• [PROBLEM REQUIREMENTS]:
Whenever a line below mentions the word "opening", that line should be copied.

• [INFORMATION PROVIDED]:
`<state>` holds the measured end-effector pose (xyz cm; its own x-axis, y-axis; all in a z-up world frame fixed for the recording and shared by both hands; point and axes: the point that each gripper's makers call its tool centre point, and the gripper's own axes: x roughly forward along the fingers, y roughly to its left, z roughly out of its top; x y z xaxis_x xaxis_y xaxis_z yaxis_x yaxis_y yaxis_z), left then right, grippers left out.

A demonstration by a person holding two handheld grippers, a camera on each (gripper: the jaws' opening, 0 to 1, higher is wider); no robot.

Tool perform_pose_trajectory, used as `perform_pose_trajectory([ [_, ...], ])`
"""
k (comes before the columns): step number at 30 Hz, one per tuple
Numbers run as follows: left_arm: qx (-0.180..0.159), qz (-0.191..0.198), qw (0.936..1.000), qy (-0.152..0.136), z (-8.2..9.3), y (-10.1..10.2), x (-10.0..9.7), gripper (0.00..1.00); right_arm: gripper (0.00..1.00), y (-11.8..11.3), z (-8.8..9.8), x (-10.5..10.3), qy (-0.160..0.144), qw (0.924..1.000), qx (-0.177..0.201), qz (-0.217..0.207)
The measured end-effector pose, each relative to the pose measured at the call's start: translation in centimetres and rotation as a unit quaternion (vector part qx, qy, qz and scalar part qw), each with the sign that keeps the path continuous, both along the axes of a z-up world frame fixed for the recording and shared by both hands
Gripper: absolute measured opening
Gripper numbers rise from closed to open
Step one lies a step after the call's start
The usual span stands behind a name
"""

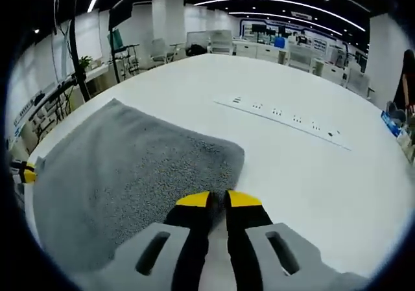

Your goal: Fold the towel on the table until its edges align and the towel forms a compact rectangular stack.

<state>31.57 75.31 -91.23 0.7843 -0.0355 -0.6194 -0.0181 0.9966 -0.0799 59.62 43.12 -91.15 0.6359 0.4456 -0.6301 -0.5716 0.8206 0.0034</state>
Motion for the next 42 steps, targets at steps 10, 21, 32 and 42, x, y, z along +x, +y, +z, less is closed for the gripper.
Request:
perform_pose_trajectory([
  [10, 0.043, -0.027, 0.9987, 0.008, 0.0, -0.9, 0.0, 0.08, 0.03, -0.6, -0.2, 0.2, 0.008, 0.9994, 0.024, -0.023],
  [21, 0.058, -0.057, 0.9965, 0.018, 0.0, -2.0, -0.1, 0.07, 0.02, -1.9, -0.5, -0.1, -0.035, 0.9945, -0.076, 0.063],
  [32, 0.064, -0.093, 0.9932, 0.025, 0.6, -6.2, -0.7, 0.07, 0.02, -5.6, -0.5, -1.4, -0.047, 0.9916, -0.103, 0.063],
  [42, 0.061, -0.109, 0.9916, 0.034, 0.6, -8.7, -1.0, 0.07, 0.02, -8.5, -0.1, -3.5, -0.051, 0.9906, -0.111, 0.063],
])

• [EXPECTED ANSWER]:
A demonstration by a person holding two handheld grippers, a camera on each (gripper: the jaws' opening, 0 to 1, higher is wider); no robot.
Gripper: absolute measured opening

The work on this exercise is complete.